砕けた腕でも真マッハ空手を敢行しそうな勢いである。
このまま、ピクルを燃やし尽くしてしまうのか?それとも燃え尽きてしまって終わるのか?
でも、真マッハ頭突きはあんこはみ出るから止めておけ。
次回へ続く。


やはり、真マッハ突きは反動の方も大きかった。
不安だと思っていたら見事に予感的中だ。
真マッハシリーズには明確な弾切れが存在するのが不安要素となった
今後、全ての部位を使って真マッハ空手を行っていくのだろうか。
いつの間にか命がけの男になった克巳だ。
空手家生命に関してはグラップラーだしドクター紅葉に任せれば安心だろう。
食われたら別だけど。

克巳の命がけの真マッハ突きでピクルに何とかダメージを与えられるようになったんだから、
刃牙なんか今頃妄想ティラノサウルスを倒した程度じゃ勝てないと後悔してそうだ。
前回よくぞそこまでのとかやたら上から目線で克巳を評価したのはいいけど、現実を見て思い直していそうだ。

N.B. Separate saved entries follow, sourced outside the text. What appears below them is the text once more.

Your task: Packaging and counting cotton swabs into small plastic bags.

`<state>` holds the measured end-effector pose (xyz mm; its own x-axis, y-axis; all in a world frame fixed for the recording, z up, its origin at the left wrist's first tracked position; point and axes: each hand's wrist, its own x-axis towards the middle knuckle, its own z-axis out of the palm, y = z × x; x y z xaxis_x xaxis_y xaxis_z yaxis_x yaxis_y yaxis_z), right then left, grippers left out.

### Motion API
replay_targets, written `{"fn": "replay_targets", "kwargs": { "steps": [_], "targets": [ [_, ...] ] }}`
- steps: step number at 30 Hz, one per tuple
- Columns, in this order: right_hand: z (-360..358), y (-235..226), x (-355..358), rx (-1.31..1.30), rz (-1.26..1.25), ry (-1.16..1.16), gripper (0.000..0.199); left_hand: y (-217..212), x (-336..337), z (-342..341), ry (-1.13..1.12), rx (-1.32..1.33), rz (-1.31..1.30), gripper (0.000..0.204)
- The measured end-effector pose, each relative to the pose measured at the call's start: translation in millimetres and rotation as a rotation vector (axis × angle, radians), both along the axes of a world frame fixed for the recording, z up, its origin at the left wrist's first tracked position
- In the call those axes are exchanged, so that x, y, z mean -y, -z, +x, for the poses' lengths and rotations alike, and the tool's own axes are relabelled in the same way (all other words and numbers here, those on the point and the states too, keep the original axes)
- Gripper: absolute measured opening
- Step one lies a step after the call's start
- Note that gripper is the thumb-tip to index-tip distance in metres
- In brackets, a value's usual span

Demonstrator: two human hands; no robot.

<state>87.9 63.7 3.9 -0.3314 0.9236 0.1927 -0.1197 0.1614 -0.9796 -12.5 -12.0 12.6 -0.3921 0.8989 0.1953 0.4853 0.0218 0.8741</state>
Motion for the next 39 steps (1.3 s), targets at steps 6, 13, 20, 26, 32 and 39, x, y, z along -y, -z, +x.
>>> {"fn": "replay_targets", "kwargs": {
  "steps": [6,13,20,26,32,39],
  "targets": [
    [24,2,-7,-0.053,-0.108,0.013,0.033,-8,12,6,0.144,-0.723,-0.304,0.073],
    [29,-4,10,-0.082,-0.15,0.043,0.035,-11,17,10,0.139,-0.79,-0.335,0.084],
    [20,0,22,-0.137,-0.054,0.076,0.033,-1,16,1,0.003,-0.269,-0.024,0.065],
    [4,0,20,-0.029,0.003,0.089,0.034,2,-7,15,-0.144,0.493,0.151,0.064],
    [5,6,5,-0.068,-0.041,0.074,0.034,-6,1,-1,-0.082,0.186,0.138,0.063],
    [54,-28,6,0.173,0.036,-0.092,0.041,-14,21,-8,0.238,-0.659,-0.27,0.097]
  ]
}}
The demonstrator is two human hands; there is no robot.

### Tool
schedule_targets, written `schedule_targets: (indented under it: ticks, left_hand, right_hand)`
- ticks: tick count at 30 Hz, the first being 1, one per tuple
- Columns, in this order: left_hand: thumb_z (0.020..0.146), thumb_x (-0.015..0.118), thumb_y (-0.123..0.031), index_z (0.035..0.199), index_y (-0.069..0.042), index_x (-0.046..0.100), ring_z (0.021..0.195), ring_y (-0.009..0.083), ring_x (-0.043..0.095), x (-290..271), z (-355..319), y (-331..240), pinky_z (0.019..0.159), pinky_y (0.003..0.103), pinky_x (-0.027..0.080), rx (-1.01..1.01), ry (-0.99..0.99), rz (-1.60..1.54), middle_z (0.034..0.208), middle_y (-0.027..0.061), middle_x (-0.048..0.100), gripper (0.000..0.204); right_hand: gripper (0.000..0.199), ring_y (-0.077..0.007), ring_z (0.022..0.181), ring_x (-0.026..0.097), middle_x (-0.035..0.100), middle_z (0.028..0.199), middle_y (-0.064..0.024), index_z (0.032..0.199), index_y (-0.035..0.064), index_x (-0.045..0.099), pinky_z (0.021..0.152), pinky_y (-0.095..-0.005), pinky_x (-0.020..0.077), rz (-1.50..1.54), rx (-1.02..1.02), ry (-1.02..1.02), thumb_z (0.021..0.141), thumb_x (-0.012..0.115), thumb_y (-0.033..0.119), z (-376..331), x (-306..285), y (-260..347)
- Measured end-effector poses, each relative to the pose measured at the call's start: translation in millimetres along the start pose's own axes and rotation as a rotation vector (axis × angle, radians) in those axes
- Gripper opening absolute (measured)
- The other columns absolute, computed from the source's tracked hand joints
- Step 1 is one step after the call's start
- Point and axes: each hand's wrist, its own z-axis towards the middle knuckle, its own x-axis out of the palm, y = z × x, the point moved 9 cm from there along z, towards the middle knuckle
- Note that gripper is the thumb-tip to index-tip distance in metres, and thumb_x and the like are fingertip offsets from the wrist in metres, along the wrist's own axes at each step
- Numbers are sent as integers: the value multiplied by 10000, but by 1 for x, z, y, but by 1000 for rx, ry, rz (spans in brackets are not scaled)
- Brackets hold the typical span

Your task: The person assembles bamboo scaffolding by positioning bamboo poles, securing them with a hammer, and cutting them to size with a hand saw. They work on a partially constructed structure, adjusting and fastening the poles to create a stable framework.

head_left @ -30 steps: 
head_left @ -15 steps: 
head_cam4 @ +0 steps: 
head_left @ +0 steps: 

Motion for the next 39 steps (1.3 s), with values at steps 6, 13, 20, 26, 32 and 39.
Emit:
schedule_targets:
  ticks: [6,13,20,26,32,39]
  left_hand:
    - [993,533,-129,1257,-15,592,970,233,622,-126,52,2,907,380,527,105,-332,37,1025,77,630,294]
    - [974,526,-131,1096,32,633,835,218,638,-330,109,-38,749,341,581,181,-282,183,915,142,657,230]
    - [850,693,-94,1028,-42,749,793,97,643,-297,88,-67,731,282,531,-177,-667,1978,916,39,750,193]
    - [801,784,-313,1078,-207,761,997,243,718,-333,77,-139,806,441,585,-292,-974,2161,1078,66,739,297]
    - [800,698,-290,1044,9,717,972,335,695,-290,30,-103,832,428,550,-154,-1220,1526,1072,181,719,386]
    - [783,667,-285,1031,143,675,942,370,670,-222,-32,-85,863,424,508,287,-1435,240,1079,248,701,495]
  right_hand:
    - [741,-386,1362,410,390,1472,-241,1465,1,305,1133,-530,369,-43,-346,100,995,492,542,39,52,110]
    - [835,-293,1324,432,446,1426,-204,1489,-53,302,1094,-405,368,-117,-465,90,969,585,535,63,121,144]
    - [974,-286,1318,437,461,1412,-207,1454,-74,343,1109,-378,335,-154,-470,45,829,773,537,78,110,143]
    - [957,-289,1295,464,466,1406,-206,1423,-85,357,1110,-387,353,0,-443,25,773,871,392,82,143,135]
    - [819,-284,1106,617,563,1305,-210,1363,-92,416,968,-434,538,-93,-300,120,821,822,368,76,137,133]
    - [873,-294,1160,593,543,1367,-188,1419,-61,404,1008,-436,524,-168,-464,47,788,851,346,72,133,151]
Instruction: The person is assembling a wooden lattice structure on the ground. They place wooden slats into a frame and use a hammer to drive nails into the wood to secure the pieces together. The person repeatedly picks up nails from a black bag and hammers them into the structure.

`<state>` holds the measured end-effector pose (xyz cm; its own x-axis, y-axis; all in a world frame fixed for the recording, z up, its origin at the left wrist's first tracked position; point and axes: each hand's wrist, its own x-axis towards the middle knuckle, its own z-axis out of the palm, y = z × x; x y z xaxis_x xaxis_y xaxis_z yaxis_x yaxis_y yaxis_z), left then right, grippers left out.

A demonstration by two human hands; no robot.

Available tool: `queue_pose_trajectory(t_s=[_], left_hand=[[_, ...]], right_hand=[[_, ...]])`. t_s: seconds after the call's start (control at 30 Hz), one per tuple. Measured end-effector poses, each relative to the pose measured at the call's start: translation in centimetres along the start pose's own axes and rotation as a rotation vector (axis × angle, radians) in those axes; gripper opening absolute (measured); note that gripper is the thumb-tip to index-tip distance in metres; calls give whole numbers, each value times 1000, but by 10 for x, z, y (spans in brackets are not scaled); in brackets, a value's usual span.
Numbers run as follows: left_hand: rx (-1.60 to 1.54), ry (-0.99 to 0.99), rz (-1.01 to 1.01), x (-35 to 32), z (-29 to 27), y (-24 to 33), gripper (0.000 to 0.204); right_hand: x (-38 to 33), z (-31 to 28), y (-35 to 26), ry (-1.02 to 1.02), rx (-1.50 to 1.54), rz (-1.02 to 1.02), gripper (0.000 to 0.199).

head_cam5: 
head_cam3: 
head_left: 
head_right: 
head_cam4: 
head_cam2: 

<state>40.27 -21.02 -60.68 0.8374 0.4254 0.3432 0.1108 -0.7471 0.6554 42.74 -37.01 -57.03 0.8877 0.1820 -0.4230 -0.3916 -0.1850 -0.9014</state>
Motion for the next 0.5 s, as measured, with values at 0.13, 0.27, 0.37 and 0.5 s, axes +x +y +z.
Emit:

ティラノサウルスを倒しただけではピクルと五分れないのだ。
ティラノサウルス超級の攻撃力を身に付けないとダウンもさせられませんよ。
半端な攻撃は回復されるし。さらに食人という部位破壊攻撃を持っているから長期戦は不利だ。
範馬なら何とかなるかもという可能性を考慮すると、やっぱり人外は不条理だ。

技術でピクルの域に踏み込むことが可能だとわかったが、肉体の方がついて行かないことが判明した。
残り6人の戦士たちはどうするんだ?
ジャックは人外だからその辺は大丈夫。ガイアもフィジカルな強さだけで戦うタイプではないので問題ない。
しかし、他の4名は暗雲が差し込めるばかりだ。
独歩は克巳が戦った以上出番ないかもしれないけど、昂昇や渋川先生はキツそうだ。
寂海王がどうするのかが一番気になる。